J.-P. R. : ...contre une technologie qui libère les individus de la protection à double tranchant des frontières. Le pouvoir politique n’existe qu’à partir du moment où l’on y croit : schématiquement, vous êtes français tant que vous croyez en l’Etat Français. A partir du moment où les gens ne croient plus qu’ils sont dans un pays qui a une spécificité, il y a danger pour le pouvoir des dirigeants politiques, pour leur objectif d’exercer le pouvoir ou tout simplement pour leur système de croyance. Qu’est-ce qui va faire qu’on va accepter de se faire trouer la peau dans un conflit international alors que l’on tchate en permanence avec des copains qui sont de la nationalité de ceux qui sont désignés comme ennemis... Cela pose un certain nombre de problèmes, ce genre de choses.
LeMagIT : Dans le discours de Nicolas Sarkozy, on pouvait également sentir un attachement à un ordre socio-politique traditionnel...
J.-P. R. : Il demeure une opposition entre démocratie représentative et démocratie directe dans laquelle, dès lors que l’on est citoyen, on est compétent pour intervenir dans le débat public. Alors que dans la démocratie représentative, l’accès à la parole publique à dimension politique construit une différente entre celui qui est élu - qui a le pouvoir - et le simple citoyen. À l’e-G8, ceux qui sont représentés, ce sont ceux qui conservent un pouvoir de coercition sur les espaces qu’ils organisent.
Et, oui, Internet attaque des ordres socio-politiques traditionnels, menace les différences entre gouvernants et gouvernés. C’est de ça qu’il s’agissait dans l’intervention de Nicolas Sarkozy : éviter qu’Internet ne casse le fait que, dans un pays, il y a une société politique et une société civile; et la société politique domine la société civile. Dès lors, Internet peut être perçu, à tort ou à raison, comme un danger par ceux qui se sentent relever de la société politique.

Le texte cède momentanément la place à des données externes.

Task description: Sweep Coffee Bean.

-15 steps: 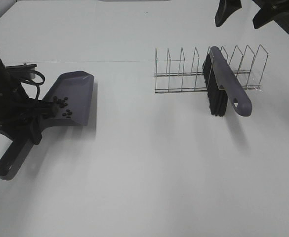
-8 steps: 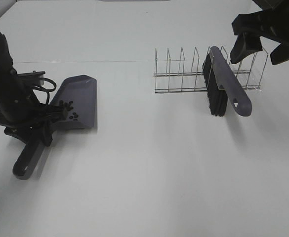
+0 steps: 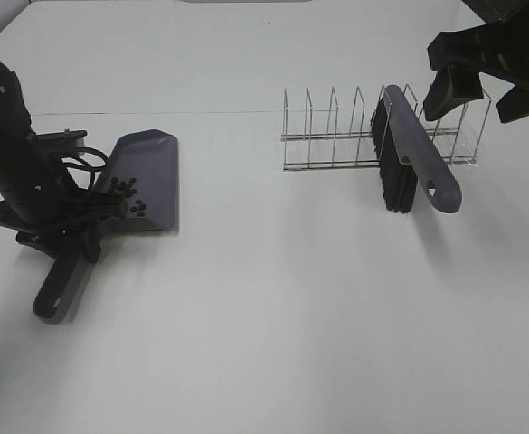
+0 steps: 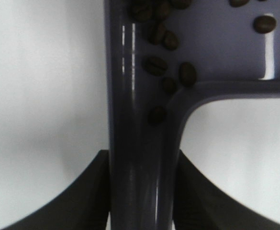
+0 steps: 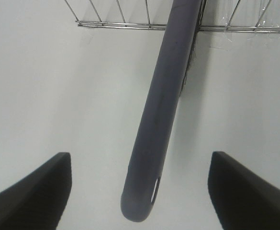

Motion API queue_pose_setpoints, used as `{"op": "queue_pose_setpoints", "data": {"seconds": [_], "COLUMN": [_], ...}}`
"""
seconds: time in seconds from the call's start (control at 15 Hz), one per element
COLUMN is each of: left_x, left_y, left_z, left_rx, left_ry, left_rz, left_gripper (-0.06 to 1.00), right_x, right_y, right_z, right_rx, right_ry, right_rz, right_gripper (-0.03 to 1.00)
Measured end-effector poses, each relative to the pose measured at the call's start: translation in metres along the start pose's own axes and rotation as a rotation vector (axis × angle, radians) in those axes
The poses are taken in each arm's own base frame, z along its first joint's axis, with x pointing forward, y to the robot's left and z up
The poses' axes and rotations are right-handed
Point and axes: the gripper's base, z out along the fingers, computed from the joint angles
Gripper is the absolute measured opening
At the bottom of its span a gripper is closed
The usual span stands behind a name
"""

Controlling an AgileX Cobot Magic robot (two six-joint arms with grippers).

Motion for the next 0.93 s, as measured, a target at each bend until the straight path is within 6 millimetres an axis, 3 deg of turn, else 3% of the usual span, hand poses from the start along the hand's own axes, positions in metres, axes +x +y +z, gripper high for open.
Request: {"op": "queue_pose_setpoints", "data": {"seconds": [0.07,0.13,0.27,0.6,0.8,0.93], "left_x": [0.0,0.0,0.0,0.001,0.003,0.003], "left_y": [0.0,-0.001,-0.001,-0.002,-0.004,0.007], "left_z": [0.0,0.0,0.0,-0.01,-0.042,-0.083], "left_rx": [0.005,0.006,0.006,0.01,0.002,-0.004], "left_ry": [0.0,-0.003,-0.003,-0.01,-0.056,-0.16], "left_rz": [-0.006,-0.006,-0.006,-0.002,0.043,0.044], "left_gripper": [0.34,0.5,0.66,0.72,0.72,0.72], "right_x": [0.0,0.0,0.0,0.0,0.0,0.001], "right_y": [0.0,0.0,0.0,0.0,-0.001,-0.003], "right_z": [0.0,0.0,0.0,0.0,-0.002,-0.018], "right_rx": [0.0,0.0,0.0,0.0,0.008,0.036], "right_ry": [0.0,-0.002,-0.002,-0.002,-0.009,-0.035], "right_rz": [0.0,0.0,0.0,0.0,-0.011,-0.038], "right_gripper": [0.74,0.74,0.74,0.74,0.74,0.74]}}
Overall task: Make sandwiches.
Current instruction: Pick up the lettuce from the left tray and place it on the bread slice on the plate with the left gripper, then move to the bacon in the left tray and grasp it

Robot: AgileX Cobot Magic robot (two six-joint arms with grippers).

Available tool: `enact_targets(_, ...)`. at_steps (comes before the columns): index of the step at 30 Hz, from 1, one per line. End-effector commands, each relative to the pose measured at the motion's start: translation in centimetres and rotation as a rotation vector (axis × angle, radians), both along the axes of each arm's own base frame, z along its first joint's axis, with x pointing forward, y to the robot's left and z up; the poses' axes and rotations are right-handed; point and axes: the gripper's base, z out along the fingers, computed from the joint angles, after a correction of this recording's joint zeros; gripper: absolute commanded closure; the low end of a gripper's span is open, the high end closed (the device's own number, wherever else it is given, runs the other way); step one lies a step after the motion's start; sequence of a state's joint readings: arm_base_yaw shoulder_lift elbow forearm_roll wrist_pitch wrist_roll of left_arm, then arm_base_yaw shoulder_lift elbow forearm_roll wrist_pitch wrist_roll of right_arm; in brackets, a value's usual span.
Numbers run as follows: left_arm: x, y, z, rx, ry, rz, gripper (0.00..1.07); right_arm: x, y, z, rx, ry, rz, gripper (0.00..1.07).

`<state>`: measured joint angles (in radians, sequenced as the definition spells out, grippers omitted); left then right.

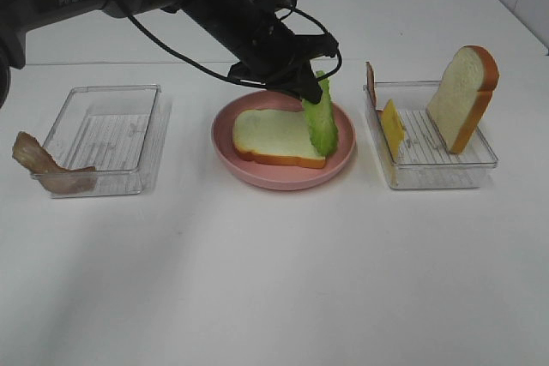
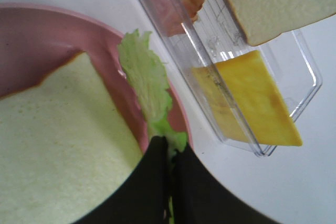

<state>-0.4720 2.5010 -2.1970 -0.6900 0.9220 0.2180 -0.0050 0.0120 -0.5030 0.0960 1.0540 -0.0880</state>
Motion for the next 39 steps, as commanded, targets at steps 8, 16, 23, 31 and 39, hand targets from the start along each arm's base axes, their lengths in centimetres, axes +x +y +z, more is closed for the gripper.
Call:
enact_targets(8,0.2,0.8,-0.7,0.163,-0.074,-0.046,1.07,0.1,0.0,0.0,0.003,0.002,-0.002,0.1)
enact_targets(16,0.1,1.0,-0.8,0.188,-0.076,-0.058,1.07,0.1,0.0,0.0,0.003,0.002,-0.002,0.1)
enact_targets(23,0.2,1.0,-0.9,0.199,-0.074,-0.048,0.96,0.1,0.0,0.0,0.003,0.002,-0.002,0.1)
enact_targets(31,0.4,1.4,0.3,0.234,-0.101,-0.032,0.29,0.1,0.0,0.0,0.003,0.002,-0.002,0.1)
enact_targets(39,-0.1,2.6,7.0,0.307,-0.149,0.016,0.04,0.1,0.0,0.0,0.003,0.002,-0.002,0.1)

Mais ce n’est pas une première. A chaque fois qu’il y a eu révolution technologique qui change l’ordre la communication, il y a toujours eu des autorités détenant le pouvoir politique qui s’y sont attaquées par crainte de remise en cause de l’ordre établi. On l’a vu avec le livre, puis l’imprimerie, la radio, la télévision, la bande FM. Internet génère les mêmes peurs, les mêmes angoisses.